Dataset records
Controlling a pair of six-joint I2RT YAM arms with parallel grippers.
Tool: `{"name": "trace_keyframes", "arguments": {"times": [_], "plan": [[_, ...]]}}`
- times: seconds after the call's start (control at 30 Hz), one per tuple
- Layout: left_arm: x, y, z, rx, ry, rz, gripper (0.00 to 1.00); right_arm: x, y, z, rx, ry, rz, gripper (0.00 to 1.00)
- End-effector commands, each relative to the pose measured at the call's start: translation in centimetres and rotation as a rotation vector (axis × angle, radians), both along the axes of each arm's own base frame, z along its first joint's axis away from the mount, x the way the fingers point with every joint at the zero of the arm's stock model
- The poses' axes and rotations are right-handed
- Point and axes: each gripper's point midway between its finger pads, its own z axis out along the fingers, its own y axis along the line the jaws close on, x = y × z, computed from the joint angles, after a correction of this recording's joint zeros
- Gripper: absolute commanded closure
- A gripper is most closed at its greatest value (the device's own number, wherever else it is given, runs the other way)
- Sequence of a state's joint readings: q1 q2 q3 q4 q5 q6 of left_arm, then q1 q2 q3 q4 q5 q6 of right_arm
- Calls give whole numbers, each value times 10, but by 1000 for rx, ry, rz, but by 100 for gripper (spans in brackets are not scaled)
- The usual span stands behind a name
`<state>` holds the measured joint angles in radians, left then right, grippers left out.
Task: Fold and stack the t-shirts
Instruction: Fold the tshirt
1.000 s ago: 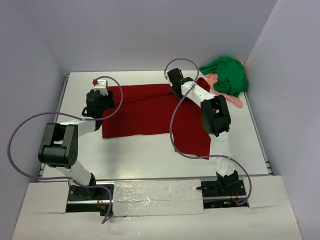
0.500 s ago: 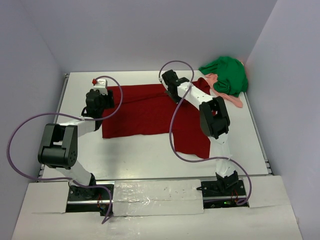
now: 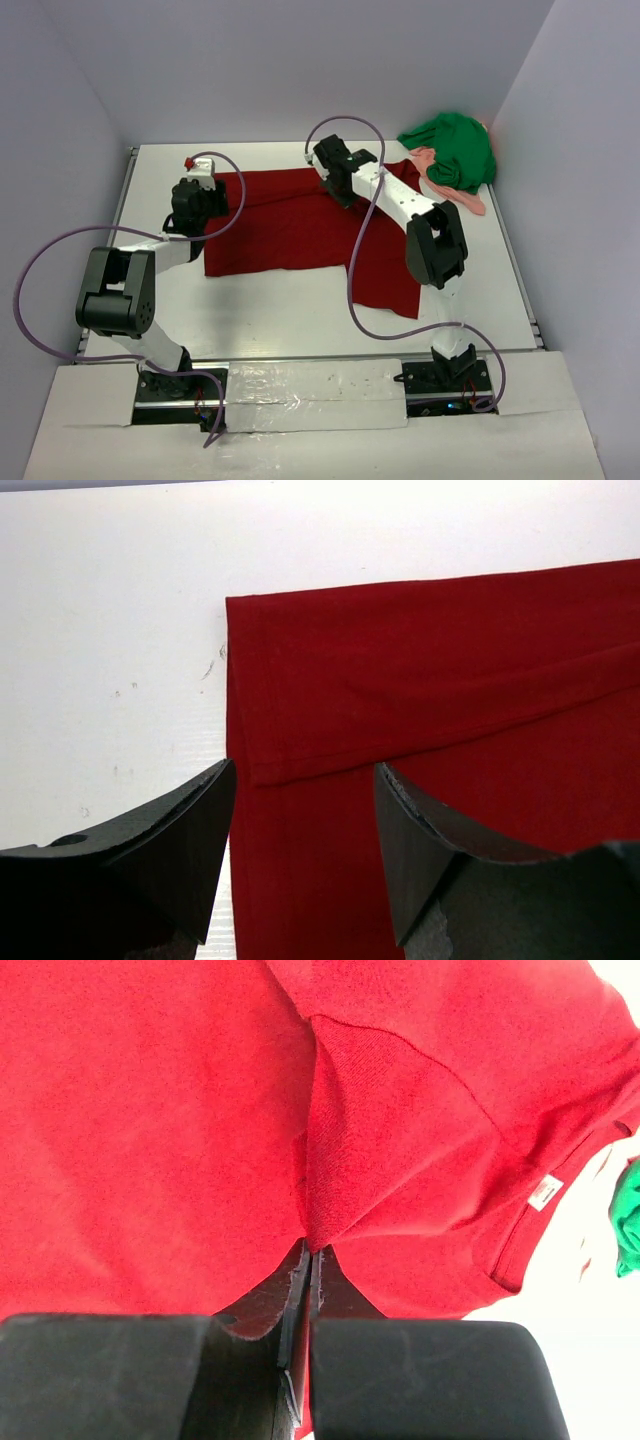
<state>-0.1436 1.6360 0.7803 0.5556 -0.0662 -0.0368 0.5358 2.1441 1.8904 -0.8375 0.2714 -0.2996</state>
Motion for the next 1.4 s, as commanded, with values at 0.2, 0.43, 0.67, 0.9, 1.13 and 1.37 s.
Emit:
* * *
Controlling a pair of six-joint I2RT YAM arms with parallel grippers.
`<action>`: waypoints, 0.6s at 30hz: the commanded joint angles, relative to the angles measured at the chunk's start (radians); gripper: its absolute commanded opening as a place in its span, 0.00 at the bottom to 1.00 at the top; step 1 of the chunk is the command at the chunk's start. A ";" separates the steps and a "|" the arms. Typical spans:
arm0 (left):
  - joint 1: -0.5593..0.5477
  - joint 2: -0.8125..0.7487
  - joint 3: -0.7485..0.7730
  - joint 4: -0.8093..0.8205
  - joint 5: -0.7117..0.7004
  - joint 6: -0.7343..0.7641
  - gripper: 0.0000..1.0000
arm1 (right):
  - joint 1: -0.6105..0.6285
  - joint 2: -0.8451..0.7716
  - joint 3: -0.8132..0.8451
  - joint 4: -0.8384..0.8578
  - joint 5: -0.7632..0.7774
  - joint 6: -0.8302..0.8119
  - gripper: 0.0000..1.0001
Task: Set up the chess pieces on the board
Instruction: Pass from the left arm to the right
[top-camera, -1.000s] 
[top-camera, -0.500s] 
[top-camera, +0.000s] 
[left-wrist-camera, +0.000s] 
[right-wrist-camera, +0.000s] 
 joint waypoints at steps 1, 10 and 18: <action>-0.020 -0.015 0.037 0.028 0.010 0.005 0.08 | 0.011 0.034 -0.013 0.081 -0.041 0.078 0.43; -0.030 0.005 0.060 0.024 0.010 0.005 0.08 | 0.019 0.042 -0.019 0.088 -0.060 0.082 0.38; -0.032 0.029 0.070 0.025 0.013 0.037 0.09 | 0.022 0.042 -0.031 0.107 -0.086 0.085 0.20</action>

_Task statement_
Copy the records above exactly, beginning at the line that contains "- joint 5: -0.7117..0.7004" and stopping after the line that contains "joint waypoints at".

_Answer space_
  - joint 5: -0.7117..0.7004
  - joint 6: -0.7343..0.7641
  - gripper: 0.0000..1.0000
arm1 (right):
  - joint 1: -0.6105..0.6285
  - joint 2: -0.8451..0.7716
  - joint 3: -0.8132..0.8451
  - joint 4: -0.8384..0.8578
  - joint 5: -0.7632..0.7774
  - joint 6: -0.8302..0.8119
  - gripper: 0.0000..1.0001
Task: Set up the chess pieces on the board
Instruction: Pass from the left arm to the right
[top-camera, -1.000s] 
[top-camera, -0.500s] 
[top-camera, +0.000s] 
[left-wrist-camera, +0.000s] 
[right-wrist-camera, +0.000s] 
 joint waypoints at steps 1, 10 and 18: <action>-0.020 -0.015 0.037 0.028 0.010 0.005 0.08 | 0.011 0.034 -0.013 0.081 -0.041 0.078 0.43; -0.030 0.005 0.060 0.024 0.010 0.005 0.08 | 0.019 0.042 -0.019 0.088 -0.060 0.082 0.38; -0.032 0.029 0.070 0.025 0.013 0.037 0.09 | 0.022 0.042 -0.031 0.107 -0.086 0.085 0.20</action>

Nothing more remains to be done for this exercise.